Task directions: The entries below contain a line with "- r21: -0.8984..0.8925" and a line with "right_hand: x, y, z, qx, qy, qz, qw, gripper". Quote exactly those two lines and all lines between them.

Information given:

::::::

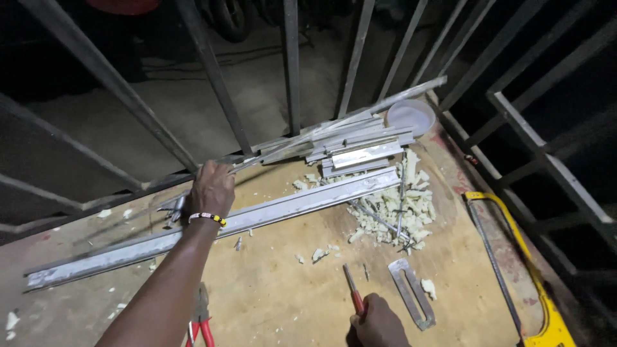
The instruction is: Measuring and preparing thin metal rods using pliers and a screwdriver on a wooden workspace board.
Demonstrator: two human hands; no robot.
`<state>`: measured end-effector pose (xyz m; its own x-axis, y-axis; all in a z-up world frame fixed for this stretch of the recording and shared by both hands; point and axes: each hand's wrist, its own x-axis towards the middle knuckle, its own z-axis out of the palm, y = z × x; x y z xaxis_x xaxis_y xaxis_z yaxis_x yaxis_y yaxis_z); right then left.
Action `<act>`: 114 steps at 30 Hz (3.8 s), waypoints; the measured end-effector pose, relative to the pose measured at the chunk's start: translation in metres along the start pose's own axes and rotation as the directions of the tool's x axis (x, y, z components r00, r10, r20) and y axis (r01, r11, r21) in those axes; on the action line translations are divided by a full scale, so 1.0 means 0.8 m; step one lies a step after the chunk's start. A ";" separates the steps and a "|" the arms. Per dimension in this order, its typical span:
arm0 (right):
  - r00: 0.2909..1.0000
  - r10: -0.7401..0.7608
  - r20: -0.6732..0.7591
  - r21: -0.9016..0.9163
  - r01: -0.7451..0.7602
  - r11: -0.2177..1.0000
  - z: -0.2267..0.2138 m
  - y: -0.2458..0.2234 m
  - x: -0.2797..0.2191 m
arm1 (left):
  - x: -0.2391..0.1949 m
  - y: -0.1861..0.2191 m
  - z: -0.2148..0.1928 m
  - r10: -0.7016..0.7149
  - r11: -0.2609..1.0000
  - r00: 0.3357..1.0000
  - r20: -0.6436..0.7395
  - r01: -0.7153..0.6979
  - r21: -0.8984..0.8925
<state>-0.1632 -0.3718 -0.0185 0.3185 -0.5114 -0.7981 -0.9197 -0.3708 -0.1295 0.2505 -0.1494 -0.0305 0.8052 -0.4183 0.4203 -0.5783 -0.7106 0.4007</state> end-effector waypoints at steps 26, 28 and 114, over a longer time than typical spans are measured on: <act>0.999 -0.031 -0.044 0.015 0.032 0.999 0.004 0.004 -0.004 | -0.086 0.035 0.005 -0.089 0.985 0.783 0.615 -0.024 0.173; 0.999 -0.028 -0.041 0.019 0.029 0.999 0.002 0.004 -0.011 | -0.091 0.042 0.003 -0.058 0.986 0.827 0.559 -0.042 0.164; 0.892 -0.377 -0.247 -0.022 0.384 0.923 -0.128 0.144 0.001 | -0.428 0.358 -0.111 -0.608 0.695 0.247 0.754 0.625 0.356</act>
<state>-0.2449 -0.4945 0.0260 0.6882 -0.5079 -0.5181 -0.7213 -0.5559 -0.4131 -0.2028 -0.1597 0.0124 0.6493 -0.0977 -0.7542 0.1479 -0.9566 0.2512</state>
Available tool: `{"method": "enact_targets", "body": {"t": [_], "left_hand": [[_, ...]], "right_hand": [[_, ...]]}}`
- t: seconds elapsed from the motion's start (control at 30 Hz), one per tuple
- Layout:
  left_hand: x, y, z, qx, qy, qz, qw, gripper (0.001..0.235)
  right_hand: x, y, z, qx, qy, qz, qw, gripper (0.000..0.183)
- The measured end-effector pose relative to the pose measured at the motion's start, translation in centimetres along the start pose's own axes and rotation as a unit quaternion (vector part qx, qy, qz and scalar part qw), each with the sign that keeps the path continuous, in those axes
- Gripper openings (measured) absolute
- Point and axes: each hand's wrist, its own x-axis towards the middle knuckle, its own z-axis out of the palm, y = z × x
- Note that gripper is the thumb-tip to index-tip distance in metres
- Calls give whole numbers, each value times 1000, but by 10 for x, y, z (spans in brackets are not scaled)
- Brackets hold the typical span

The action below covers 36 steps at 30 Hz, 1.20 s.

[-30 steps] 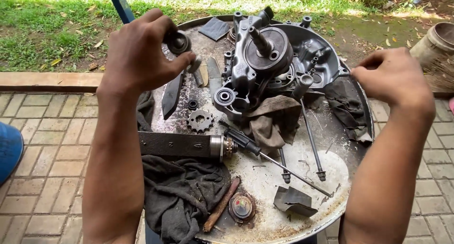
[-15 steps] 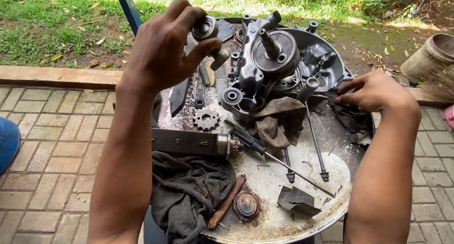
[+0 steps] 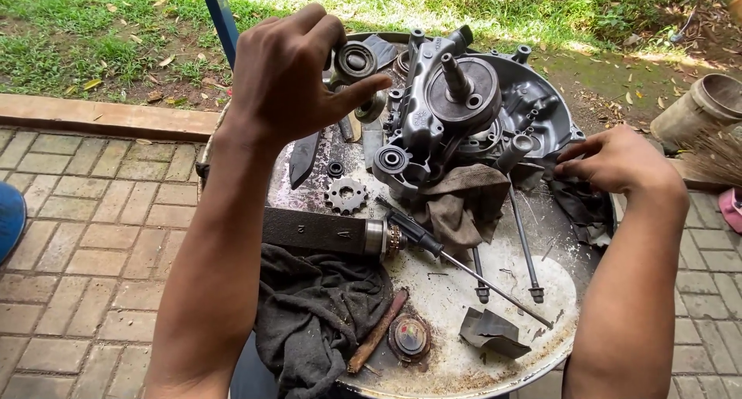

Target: The person cleans a cylindrical metal part using a wire brush and a rag. They then use a screwdriver to remove a bearing from a larger engine casing and wipe the components with a cloth.

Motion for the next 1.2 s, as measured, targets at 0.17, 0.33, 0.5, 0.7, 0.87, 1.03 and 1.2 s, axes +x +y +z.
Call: {"method": "enact_targets", "body": {"t": [0.17, 0.33, 0.5, 0.7, 0.87, 1.03, 1.2], "left_hand": [[0, 2, 1, 27, 3, -6, 1000, 71], [1, 7, 1, 21, 0, -5, 1000, 72], [2, 11, 4, -4, -9, -6, 1000, 74], [7, 26, 5, -75, -33, 17, 996, 66], [14, 40, -1, -148, -93, 32, 984, 61], [13, 42, 8, -162, -154, 35, 974, 61], [16, 43, 5, -161, -158, 25, 974, 64]], "right_hand": [[-15, -12, -1, 7, 65, 2, 998, 33], [-33, -26, -1, -78, 159, -11, 984, 53], [-67, -46, -7, -16, 72, 6, 997, 55], [-77, -39, 3, -73, 253, -244, 933, 50], [-106, -60, 16, 29, 28, -548, 836, 8], [-133, -74, 40, -27, -163, -613, 773, 10], [-154, -85, 66, -177, -230, -613, 735, 16]]}}
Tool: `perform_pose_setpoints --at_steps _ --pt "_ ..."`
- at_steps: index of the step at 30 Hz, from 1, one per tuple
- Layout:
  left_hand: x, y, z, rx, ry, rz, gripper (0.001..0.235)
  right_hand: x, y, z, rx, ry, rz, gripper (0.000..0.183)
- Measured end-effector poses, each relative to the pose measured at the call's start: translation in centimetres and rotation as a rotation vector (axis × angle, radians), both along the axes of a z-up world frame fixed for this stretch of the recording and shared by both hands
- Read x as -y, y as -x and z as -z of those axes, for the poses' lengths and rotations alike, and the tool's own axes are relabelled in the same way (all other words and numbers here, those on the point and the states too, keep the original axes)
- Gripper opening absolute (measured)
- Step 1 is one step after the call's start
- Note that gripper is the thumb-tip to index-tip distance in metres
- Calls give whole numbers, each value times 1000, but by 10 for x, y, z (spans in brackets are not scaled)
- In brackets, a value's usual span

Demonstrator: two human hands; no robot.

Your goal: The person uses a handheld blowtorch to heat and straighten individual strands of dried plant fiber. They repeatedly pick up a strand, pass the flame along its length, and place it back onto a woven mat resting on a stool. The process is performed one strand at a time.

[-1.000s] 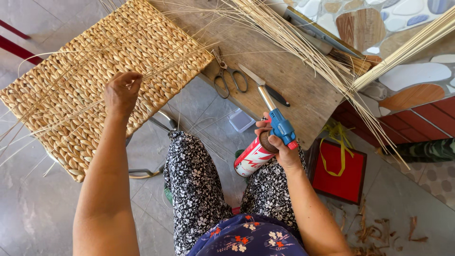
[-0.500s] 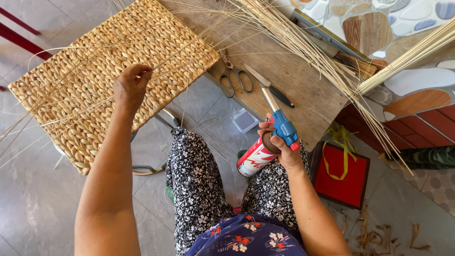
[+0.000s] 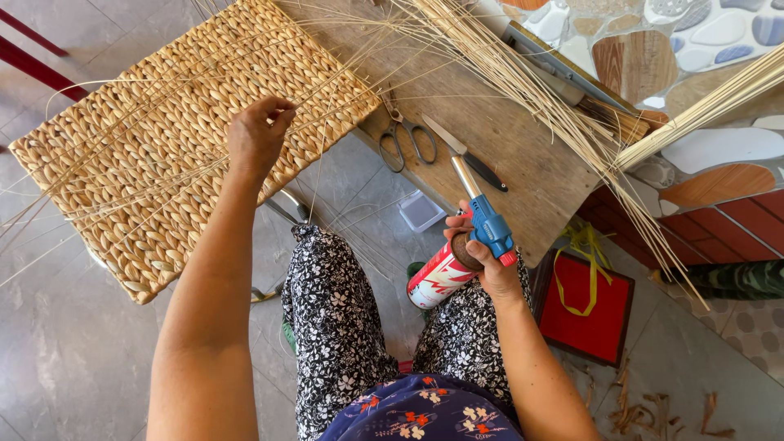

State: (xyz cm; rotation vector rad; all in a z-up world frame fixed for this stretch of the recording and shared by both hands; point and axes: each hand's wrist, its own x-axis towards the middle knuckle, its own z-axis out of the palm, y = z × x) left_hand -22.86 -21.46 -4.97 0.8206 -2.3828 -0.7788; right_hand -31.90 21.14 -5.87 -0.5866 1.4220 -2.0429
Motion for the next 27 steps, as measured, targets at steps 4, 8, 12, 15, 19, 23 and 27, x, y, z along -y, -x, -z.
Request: perform_pose_setpoints --at_steps 4,8,12,15,19,23,27 --pt "-5 8 4 -141 38 99 12 -1 4 9 4 -1 -4 91" --pt "-15 11 -6 -92 -127 84 12 -2 4 10 -6 3 -4 89" --pt "-37 11 -23 -76 -424 146 14 -1 3 9 10 13 -5 90" --pt "-42 11 -26 -39 -368 165 14 0 2 8 17 12 -4 90" --pt "-34 12 -13 -54 -183 110 14 0 1 6 16 5 -11 90" --pt "-17 14 -1 -69 -84 17 13 -2 1 8 12 1 -5 90" --pt "-6 10 -4 -57 164 -108 12 -2 1 8 5 6 -7 91"
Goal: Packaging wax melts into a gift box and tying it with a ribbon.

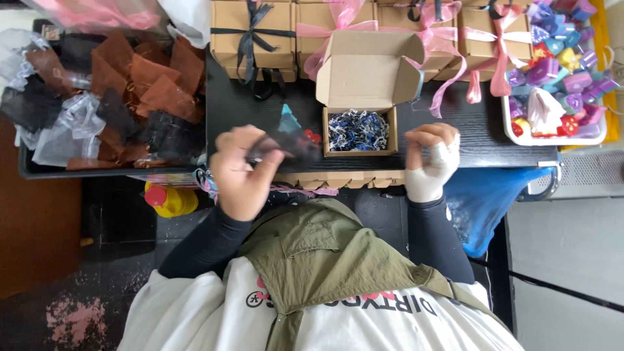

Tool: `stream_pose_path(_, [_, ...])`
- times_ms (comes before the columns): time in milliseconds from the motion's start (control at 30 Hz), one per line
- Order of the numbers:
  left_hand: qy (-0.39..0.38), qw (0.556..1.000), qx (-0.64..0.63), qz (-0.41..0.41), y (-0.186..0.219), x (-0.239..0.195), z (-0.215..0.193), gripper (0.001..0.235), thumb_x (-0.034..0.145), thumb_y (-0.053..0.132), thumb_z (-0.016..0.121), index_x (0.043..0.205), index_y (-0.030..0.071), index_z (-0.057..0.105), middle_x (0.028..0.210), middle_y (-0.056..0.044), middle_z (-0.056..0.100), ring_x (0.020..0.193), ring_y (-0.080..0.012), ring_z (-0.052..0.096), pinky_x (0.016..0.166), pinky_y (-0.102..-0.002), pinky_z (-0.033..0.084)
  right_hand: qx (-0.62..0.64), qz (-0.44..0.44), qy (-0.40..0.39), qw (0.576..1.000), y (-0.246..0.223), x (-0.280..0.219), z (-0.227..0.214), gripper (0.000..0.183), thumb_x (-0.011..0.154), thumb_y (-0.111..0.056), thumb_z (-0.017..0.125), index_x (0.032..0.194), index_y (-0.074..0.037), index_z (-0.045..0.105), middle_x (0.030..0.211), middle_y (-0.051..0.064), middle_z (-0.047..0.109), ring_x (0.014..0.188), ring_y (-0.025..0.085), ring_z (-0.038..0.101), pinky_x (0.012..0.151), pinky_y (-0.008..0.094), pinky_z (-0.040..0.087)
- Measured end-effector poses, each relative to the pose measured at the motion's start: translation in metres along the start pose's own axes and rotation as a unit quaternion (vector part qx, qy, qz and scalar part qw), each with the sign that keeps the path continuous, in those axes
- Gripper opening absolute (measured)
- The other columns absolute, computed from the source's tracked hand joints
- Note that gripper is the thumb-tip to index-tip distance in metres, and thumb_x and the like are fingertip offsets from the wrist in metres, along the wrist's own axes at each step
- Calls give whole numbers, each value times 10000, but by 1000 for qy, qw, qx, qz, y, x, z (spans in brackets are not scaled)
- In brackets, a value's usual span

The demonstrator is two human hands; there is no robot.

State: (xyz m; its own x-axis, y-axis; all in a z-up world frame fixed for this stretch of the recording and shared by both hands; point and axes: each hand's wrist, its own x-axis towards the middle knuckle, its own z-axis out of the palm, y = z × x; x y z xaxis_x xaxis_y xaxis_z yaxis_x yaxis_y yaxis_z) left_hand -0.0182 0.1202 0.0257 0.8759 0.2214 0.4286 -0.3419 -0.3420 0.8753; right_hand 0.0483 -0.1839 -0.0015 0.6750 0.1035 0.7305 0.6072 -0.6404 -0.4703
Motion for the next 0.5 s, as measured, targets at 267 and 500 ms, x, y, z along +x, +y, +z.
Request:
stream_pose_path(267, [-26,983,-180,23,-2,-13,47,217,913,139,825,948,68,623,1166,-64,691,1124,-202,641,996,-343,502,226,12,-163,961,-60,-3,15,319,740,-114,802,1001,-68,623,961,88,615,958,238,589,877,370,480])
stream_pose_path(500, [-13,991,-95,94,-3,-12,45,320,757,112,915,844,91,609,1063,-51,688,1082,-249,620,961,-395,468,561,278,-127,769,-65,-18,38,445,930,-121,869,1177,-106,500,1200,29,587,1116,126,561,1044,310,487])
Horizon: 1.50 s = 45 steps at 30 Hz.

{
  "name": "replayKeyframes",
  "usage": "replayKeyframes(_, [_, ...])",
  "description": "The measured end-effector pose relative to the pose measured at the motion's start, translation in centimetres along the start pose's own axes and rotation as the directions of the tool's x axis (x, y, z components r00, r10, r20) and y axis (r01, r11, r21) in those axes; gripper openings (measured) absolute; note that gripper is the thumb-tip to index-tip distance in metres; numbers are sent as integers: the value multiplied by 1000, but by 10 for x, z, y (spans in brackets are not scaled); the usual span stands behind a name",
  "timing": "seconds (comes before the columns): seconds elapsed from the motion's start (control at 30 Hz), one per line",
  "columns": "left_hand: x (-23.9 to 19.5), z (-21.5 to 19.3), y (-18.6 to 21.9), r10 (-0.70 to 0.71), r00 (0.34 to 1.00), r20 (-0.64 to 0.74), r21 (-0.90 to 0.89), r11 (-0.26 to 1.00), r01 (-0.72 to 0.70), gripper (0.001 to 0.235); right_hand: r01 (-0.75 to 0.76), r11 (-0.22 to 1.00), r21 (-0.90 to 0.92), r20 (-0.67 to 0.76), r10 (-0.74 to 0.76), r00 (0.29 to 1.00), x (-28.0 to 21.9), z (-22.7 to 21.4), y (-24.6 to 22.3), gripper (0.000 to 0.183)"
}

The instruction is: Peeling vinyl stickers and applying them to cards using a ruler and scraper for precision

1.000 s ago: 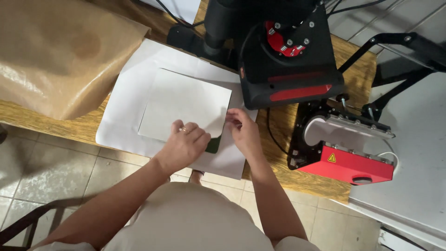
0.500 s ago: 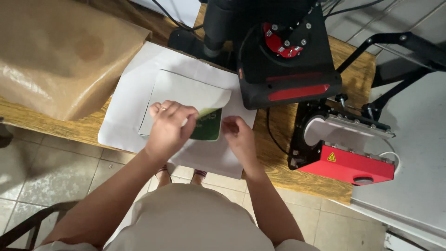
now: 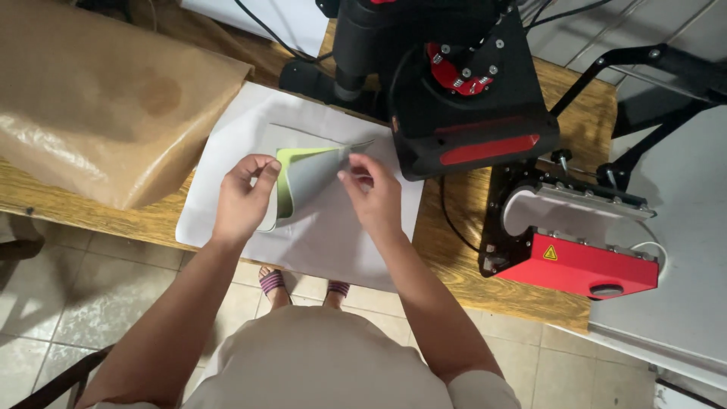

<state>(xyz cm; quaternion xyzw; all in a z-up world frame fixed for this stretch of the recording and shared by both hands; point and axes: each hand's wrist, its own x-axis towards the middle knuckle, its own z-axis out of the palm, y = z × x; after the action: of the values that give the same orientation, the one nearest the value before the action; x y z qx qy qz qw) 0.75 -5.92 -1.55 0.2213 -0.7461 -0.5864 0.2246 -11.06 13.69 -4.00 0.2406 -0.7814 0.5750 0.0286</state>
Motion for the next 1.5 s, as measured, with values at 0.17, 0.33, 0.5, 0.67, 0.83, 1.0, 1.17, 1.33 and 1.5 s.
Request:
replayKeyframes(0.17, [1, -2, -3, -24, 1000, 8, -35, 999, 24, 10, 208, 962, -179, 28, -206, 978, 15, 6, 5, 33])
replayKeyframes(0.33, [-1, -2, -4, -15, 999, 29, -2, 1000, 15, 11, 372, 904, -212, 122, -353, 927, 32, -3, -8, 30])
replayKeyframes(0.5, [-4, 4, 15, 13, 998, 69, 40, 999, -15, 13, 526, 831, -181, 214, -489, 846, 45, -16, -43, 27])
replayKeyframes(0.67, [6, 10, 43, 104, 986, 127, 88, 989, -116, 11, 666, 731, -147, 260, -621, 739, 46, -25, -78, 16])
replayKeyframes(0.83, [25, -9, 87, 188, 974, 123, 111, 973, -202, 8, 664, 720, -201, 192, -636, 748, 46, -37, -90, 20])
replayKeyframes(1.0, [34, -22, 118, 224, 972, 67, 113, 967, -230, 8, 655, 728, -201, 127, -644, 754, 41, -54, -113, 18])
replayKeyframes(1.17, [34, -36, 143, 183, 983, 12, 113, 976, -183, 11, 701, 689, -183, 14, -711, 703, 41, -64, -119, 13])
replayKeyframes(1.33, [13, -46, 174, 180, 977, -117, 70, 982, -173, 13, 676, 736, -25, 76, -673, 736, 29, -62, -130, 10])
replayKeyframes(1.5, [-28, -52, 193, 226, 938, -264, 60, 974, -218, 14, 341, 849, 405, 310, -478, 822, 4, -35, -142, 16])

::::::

Reply to the task:
  - r21: -0.8984..0.8925
<state>-0.1632 -0.3718 -0.0185 0.3185 -0.5114 -0.7981 -0.9197 -0.3708 -0.1295 0.2505 -0.1494 -0.0305 0.8052 -0.4183 0.4203 -0.5783 -0.7106 0.4007</state> end-effector waypoints at steps 26, 28 and 114, over a longer time than typical spans are measured on: <act>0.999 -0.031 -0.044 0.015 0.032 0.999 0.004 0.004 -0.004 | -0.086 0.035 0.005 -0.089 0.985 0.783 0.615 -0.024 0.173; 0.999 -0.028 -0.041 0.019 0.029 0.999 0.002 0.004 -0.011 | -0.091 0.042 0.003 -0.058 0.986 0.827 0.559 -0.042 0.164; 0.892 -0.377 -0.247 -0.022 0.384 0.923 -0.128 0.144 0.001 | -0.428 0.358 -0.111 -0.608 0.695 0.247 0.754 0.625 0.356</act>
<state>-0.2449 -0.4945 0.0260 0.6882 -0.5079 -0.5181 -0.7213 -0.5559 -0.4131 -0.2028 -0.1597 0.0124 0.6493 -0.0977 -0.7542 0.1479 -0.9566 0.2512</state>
Available tool: `{"method": "enact_targets", "body": {"t": [_], "left_hand": [[_, ...]], "right_hand": [[_, ...]]}}`
- t: seconds elapsed from the motion's start (control at 30 Hz), one per tuple
- Layout:
  left_hand: x, y, z, qx, qy, qz, qw, gripper (0.001..0.235)
  right_hand: x, y, z, qx, qy, qz, qw, gripper (0.000..0.183)

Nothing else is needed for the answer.